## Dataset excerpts
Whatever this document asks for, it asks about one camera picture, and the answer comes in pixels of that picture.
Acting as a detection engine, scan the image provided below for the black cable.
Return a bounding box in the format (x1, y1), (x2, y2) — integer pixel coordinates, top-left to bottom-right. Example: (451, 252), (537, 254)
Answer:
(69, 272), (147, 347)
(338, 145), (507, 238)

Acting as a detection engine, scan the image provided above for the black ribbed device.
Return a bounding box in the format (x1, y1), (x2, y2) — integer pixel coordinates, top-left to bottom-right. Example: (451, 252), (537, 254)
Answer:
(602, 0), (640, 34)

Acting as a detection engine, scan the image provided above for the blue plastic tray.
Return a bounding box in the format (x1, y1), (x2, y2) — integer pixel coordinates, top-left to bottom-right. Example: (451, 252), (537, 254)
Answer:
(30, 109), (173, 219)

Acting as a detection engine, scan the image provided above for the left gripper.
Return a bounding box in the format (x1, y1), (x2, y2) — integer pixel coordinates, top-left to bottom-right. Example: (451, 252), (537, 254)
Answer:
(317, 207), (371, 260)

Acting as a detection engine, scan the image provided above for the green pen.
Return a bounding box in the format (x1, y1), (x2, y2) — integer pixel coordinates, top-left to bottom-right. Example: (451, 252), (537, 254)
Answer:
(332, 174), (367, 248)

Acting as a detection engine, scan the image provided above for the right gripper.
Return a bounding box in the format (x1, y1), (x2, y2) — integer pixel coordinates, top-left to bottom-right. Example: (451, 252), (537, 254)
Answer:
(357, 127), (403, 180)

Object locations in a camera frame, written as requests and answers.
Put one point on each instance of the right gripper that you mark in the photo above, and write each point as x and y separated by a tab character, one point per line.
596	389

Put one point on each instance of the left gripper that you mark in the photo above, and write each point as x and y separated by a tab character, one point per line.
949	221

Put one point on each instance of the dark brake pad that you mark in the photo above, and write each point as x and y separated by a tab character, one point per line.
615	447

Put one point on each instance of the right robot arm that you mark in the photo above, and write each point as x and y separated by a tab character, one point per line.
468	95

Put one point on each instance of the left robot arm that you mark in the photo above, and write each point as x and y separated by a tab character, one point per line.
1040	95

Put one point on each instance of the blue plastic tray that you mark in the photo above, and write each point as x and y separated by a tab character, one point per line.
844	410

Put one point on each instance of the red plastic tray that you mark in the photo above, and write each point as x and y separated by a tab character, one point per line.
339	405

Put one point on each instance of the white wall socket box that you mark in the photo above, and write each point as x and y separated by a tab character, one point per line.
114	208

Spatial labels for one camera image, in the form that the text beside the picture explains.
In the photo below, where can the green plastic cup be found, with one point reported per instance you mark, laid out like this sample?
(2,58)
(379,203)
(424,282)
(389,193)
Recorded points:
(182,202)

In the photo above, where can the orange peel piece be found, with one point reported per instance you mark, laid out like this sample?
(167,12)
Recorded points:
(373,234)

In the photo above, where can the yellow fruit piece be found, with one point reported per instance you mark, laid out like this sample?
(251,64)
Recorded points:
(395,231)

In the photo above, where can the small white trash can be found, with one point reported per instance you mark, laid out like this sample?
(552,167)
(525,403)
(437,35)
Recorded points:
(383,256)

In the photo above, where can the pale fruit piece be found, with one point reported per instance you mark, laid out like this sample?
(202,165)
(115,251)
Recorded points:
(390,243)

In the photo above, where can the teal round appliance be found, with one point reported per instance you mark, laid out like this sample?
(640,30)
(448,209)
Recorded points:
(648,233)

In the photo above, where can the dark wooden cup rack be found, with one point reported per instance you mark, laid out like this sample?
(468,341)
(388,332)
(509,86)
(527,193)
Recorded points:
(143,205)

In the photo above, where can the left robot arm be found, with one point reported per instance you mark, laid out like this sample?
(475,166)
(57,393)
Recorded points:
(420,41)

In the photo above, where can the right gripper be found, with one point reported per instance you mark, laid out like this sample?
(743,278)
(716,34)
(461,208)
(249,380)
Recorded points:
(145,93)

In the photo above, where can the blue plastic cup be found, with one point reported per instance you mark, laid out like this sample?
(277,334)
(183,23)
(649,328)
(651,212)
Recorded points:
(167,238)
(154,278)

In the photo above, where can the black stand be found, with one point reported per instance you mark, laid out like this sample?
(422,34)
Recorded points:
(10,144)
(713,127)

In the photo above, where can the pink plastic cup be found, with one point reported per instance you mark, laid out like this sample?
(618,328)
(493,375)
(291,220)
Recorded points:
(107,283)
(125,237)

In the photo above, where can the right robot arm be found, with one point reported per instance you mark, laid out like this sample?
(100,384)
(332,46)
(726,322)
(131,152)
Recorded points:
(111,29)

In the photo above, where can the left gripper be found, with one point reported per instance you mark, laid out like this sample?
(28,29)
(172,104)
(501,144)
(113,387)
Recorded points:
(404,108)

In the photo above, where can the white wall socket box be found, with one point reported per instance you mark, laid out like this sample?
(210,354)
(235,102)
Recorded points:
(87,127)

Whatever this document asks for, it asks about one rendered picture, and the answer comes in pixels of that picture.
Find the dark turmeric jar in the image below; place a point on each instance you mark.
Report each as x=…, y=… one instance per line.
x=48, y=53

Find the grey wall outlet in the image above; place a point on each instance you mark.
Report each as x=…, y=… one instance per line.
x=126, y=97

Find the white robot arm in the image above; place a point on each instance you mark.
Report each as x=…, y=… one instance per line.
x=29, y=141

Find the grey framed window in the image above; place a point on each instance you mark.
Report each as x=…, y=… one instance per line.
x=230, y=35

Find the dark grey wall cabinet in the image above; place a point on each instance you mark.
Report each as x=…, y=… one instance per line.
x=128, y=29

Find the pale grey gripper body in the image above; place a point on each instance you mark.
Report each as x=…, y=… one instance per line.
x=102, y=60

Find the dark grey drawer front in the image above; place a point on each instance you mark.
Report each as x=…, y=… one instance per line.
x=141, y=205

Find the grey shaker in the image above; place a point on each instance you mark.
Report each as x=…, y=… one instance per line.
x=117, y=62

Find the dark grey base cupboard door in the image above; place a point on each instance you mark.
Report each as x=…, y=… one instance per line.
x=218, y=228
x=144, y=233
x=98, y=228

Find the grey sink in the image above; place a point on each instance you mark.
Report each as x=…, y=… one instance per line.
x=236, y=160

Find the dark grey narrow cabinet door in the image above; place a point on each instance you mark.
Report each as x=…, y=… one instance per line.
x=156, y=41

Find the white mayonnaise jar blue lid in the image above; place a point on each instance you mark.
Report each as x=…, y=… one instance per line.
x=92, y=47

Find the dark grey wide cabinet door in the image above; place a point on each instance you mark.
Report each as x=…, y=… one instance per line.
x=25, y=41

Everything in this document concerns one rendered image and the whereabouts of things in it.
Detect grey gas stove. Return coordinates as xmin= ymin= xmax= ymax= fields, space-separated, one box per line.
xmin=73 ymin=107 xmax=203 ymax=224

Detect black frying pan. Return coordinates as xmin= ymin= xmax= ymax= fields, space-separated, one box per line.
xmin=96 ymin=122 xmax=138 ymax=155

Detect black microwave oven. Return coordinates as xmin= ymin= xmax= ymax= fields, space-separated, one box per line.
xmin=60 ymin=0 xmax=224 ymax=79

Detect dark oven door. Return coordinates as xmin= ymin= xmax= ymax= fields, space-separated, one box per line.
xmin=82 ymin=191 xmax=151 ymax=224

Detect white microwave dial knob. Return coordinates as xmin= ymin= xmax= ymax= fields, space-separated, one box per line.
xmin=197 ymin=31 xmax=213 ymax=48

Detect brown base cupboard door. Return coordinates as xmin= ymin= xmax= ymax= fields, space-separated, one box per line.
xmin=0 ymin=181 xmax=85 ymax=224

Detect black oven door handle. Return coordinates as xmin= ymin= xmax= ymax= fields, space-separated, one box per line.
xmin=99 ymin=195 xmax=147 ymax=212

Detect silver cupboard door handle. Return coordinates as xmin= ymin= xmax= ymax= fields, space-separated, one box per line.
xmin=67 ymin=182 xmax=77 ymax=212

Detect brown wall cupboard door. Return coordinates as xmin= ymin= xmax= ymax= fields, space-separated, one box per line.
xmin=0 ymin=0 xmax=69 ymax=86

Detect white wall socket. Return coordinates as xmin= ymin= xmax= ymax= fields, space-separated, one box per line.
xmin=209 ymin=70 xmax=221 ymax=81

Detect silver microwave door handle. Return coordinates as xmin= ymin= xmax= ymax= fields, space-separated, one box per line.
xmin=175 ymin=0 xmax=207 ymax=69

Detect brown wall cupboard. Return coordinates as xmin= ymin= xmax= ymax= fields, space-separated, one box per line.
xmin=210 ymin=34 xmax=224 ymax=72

## REQUIRED ACTION
Using the entries above, find all lines with "engine". Copy them.

## SOLUTION FOR THIS PROBLEM
Acting as a detection engine, scan the image provided below for the black cable.
Acting as a detection engine, scan the image provided above for the black ribbed device.
Acting as a detection engine, scan the image provided above for the blue plastic tray.
Acting as a detection engine, scan the image provided above for the left gripper.
Acting as a detection engine, scan the image provided above for the green pen.
Acting as a detection engine, scan the image provided above for the right gripper.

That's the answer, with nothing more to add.